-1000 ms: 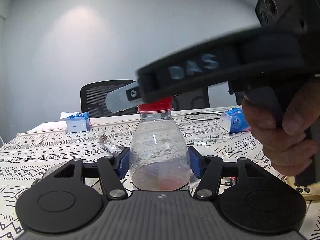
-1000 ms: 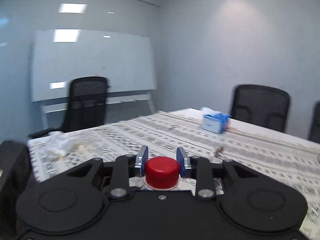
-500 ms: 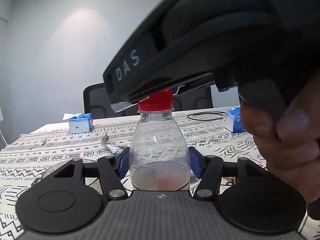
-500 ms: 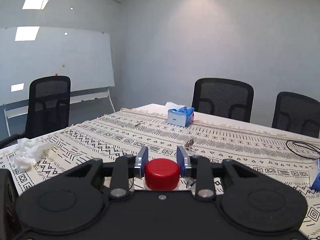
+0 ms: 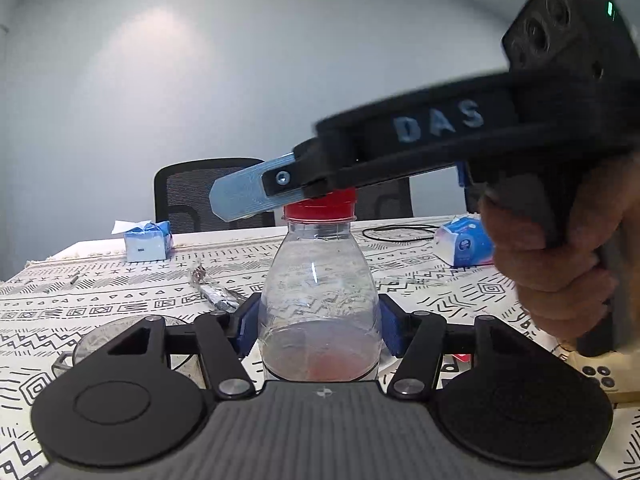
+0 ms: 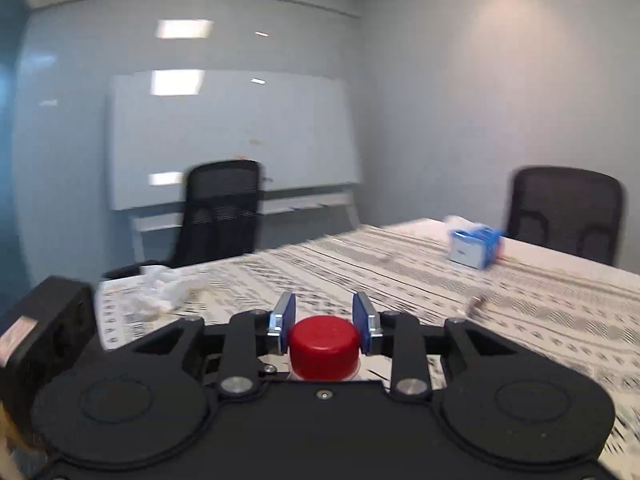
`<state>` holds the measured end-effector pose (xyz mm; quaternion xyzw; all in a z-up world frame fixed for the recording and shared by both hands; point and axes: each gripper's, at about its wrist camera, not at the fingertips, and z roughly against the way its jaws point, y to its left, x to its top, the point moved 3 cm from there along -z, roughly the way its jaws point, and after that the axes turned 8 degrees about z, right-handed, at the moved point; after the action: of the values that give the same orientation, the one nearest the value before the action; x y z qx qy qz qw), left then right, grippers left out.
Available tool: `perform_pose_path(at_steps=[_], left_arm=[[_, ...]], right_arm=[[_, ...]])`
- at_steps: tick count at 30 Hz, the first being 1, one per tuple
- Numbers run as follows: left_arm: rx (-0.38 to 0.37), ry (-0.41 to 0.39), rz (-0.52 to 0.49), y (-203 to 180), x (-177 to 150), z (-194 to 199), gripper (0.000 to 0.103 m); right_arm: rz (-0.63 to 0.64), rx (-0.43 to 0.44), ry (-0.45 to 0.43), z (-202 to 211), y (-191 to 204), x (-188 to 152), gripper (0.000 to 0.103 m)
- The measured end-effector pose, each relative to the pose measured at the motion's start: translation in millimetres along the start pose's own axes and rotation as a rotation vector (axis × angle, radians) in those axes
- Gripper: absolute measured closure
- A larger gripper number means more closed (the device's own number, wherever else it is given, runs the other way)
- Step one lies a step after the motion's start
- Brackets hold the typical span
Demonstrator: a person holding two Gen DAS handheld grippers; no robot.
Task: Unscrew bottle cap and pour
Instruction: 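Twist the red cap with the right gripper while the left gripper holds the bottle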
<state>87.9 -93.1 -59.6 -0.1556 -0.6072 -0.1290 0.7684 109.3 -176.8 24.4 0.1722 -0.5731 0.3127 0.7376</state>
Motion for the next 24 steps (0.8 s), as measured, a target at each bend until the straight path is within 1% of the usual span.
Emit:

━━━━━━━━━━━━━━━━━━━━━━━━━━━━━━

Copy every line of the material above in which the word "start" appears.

> [Output below]
- The measured end-effector pose, each relative to the pose measured at the motion's start: translation in millimetres along the start pose's own axes and rotation as a rotation vector (axis × angle, radians) in those axes
- Step one lies a step after the motion's start

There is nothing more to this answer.